Your task: Reproduce precisely the lines of the listing below, starting with the line that contains "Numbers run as" and stopping after the line that contains "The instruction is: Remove"; include nothing else.

Data for review:
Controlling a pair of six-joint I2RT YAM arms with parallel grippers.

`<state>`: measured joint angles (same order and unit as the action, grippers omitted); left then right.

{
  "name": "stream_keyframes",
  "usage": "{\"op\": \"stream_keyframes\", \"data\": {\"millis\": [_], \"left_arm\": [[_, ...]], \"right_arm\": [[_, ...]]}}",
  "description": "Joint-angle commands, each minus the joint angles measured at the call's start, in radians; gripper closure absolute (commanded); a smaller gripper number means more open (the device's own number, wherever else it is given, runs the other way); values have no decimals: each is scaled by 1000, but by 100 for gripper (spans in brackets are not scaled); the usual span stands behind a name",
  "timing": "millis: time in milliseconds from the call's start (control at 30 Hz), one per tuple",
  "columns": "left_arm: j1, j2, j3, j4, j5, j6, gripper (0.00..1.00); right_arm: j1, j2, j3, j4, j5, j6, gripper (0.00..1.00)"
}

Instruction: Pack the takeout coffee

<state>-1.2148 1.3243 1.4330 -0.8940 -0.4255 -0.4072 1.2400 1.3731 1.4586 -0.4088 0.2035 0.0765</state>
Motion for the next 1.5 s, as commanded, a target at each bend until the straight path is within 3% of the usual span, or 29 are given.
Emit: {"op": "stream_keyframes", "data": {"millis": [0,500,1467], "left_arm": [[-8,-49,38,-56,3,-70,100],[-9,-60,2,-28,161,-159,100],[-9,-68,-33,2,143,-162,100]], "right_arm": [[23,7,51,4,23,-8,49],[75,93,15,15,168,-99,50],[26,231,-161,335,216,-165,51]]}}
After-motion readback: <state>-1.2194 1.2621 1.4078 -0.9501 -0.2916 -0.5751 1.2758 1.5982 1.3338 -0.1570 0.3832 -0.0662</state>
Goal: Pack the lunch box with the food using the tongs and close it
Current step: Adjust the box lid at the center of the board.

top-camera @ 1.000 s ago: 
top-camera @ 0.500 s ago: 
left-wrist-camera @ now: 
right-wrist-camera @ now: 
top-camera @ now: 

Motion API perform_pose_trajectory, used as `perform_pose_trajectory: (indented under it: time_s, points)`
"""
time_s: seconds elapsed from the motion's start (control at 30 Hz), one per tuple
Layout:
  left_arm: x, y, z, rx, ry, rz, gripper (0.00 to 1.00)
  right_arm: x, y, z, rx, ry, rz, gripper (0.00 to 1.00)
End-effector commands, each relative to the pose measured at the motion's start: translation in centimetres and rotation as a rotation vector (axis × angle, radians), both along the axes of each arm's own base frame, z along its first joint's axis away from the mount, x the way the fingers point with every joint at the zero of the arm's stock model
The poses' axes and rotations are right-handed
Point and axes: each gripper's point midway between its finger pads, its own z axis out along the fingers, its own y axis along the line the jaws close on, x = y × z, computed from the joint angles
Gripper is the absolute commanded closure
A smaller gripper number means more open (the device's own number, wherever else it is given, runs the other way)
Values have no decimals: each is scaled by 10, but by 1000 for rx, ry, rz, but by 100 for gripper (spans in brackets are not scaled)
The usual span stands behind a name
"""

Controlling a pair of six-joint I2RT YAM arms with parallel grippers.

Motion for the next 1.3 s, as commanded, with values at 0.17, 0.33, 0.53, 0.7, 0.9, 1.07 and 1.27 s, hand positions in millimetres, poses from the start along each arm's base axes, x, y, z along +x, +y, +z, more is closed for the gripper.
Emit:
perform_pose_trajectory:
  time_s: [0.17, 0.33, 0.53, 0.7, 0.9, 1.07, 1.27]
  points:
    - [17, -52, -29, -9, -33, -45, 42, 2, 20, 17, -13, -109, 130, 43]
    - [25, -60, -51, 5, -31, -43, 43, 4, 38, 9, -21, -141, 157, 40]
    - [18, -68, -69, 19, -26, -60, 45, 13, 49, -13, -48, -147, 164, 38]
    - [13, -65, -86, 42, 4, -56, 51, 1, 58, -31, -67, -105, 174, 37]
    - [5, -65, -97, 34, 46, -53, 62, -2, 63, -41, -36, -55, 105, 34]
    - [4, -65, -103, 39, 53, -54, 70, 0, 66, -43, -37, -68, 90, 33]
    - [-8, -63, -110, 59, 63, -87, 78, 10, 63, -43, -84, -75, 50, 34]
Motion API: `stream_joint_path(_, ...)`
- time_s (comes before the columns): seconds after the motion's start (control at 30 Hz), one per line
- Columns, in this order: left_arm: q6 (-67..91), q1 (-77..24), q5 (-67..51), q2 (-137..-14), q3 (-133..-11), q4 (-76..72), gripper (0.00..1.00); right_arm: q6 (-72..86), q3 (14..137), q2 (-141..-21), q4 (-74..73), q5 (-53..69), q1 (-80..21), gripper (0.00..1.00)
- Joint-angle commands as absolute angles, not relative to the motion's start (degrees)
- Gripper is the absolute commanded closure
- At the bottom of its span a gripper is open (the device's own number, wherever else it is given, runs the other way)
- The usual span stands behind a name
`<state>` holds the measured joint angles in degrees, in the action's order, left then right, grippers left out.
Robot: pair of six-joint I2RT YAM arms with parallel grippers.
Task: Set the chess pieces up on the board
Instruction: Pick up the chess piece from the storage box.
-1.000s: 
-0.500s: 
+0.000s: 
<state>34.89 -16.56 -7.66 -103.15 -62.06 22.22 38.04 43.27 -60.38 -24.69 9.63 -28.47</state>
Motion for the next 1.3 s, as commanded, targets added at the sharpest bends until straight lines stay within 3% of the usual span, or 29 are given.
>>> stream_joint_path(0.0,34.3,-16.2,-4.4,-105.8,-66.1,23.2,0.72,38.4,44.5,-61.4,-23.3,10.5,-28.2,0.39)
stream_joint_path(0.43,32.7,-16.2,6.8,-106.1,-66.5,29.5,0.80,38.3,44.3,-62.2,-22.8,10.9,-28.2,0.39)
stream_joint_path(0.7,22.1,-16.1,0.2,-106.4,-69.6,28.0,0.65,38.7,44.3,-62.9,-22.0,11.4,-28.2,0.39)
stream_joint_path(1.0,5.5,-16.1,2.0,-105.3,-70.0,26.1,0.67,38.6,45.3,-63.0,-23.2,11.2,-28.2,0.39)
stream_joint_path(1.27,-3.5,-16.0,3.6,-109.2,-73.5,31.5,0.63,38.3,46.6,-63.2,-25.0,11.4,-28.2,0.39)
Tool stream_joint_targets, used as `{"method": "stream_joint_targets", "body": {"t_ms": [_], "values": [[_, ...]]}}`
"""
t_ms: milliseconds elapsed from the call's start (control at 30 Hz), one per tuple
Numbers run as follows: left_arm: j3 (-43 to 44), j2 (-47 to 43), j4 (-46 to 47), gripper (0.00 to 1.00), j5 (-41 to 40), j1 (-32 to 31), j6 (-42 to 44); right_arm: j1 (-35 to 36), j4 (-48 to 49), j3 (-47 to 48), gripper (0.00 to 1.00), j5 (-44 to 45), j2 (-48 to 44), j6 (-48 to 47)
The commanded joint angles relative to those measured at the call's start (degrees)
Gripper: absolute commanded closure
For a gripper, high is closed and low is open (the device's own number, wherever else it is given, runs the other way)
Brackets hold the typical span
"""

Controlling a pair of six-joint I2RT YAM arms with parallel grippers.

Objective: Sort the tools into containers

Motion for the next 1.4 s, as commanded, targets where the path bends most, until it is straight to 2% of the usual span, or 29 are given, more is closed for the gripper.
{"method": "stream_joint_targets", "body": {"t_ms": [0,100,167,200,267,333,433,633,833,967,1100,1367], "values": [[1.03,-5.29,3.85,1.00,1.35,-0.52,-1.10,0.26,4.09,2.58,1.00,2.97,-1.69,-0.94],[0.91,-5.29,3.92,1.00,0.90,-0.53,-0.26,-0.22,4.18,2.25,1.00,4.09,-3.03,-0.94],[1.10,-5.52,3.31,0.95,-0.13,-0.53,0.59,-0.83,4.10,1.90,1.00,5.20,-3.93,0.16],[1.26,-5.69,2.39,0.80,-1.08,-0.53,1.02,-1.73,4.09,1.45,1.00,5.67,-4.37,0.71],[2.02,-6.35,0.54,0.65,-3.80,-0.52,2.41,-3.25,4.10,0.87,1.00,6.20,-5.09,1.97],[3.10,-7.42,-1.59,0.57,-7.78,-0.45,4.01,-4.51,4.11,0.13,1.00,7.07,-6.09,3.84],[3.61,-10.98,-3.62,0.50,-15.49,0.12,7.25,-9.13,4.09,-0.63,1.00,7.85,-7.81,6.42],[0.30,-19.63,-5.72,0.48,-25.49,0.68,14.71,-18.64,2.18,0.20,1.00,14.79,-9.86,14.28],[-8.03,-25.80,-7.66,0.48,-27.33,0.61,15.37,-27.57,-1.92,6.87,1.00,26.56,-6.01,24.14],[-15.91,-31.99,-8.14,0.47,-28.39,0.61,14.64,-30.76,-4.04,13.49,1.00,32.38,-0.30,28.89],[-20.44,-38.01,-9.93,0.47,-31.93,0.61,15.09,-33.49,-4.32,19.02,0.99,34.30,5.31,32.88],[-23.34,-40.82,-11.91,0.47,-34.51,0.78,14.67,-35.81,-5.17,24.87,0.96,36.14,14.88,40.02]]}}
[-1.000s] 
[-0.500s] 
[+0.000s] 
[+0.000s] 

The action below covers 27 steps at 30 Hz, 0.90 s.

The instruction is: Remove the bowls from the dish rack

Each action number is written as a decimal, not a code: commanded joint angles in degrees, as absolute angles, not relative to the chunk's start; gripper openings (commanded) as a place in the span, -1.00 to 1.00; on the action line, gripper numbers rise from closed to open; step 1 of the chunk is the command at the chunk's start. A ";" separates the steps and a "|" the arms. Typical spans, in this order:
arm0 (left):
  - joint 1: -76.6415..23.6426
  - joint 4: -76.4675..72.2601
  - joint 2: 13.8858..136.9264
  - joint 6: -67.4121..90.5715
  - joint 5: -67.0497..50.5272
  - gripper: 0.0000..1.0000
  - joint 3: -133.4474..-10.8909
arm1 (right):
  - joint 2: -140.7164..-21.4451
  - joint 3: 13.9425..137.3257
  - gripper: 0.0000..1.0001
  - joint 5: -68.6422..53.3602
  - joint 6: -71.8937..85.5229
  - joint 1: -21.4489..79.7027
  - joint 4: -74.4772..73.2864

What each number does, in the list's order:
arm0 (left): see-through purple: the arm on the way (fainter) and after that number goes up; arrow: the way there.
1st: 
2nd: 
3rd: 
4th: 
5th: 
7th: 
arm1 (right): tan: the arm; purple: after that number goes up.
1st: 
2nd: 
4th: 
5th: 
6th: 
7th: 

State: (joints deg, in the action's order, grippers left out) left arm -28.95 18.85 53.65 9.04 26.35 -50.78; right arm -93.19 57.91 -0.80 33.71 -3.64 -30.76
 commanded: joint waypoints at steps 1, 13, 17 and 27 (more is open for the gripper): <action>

Answer space:
Numbers run as follows: left_arm: j3 (-43 to 44), j2 (-47 to 43), j4 (-46 to 47), gripper (0.00 to 1.00), j5 (-41 to 40), j1 (-32 to 31), j6 (-42 to 44); right_arm: j1 (-35 to 36), j4 (-48 to 49), j3 (-47 to 48), gripper (0.00 to 1.00), j5 (-44 to 45), j2 (-48 to 44), j6 (-48 to 47)
The commanded joint angles relative to those measured at the call's start (degrees)
Gripper: absolute commanded closure
For a gripper, high is closed and low is open (the device's own number, wherever else it is given, runs the other way)
Brackets hold the typical span
"""

Controlling a pair of six-joint I2RT YAM arms with parallel grippers.

Objective: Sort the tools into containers

Motion for the next 1.4 s, as commanded, targets where the path bends most, until it is straight to 2% of the usual span, or 29 are given, more is closed for the gripper.
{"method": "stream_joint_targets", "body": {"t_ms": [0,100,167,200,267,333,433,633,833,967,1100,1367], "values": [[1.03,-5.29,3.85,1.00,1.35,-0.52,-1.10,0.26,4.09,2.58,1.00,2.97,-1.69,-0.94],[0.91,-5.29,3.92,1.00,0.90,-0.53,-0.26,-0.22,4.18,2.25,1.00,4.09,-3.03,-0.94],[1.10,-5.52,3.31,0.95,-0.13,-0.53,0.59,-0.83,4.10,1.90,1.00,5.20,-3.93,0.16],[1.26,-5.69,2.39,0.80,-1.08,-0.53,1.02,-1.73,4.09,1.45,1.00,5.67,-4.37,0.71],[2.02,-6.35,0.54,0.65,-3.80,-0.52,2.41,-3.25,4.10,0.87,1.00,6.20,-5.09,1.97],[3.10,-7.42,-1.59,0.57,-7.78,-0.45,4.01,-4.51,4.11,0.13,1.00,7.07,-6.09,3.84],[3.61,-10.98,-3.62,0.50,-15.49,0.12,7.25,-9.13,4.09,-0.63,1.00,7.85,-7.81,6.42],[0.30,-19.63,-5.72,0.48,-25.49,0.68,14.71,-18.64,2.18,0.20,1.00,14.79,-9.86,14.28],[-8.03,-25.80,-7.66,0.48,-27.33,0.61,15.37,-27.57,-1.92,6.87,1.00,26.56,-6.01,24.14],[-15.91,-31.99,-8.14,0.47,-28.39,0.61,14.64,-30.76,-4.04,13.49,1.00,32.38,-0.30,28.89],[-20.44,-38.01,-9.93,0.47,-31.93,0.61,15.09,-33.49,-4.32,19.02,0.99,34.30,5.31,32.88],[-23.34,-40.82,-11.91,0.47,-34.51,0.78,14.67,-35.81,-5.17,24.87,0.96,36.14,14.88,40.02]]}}
[-1.000s] 
[-0.500s] 
[+0.000s] 
[+0.000s] 

The action below covers 27 steps at 30 Hz, 0.90 s.

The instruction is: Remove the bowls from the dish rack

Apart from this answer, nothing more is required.